▶ Data excerpt:
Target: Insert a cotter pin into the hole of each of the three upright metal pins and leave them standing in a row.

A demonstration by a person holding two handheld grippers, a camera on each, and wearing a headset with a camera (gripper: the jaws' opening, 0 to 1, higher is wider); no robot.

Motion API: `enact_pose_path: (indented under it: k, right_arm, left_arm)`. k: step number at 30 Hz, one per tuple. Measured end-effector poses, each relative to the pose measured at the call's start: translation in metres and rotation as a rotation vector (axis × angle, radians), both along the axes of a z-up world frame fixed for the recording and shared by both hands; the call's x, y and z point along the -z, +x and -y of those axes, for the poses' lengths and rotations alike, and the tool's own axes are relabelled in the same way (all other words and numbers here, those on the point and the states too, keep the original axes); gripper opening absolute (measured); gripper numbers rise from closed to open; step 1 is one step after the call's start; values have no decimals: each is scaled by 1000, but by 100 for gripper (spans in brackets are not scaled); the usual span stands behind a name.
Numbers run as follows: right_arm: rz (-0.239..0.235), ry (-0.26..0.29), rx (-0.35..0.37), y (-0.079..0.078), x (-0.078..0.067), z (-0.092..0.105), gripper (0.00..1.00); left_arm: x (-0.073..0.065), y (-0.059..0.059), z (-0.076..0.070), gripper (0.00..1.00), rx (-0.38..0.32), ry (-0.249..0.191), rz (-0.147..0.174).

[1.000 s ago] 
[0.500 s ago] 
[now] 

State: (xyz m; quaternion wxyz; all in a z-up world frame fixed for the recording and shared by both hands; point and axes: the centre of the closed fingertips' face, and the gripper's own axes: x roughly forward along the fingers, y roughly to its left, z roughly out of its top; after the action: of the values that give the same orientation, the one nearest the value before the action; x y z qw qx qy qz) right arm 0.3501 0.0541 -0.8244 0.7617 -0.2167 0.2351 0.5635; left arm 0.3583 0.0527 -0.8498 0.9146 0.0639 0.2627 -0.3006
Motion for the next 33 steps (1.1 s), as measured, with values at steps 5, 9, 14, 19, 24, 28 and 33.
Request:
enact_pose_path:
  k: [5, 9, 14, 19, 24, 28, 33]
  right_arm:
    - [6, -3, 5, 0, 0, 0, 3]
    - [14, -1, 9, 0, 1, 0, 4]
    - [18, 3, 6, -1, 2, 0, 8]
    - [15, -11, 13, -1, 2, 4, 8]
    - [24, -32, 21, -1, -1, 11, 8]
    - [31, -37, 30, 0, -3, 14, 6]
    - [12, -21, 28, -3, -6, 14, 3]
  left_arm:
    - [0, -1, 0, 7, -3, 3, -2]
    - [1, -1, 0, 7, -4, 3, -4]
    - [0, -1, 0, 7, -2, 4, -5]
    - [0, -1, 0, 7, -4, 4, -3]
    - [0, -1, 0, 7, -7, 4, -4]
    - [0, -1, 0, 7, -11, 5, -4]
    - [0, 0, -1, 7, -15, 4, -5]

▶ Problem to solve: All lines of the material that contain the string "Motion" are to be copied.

▶ Worked solution:
Motion API: `enact_pose_path: (indented under it: k, right_arm, left_arm)`. k: step number at 30 Hz, one per tuple. Measured end-effector poses, each relative to the pose measured at the call's start: translation in metres and rotation as a rotation vector (axis × angle, radians), both along the axes of a z-up world frame fixed for the recording and shared by both hands; the call's x, y and z point along the -z, +x and -y of those axes, for the poses' lengths and rotations alike, and the tool's own axes are relabelled in the same way (all other words and numbers here, those on the point and the states too, keep the original axes); gripper opening absolute (measured); gripper numbers rise from closed to open; step 1 is one step after the call's start; values have no decimals: each is scaled by 1000, but by 100 for gripper (spans in brackets are not scaled); the usual span stands behind a name.
Motion for the next 33 steps (1.1 s), as measured, with values at steps 5, 9, 14, 19, 24, 28 and 33.

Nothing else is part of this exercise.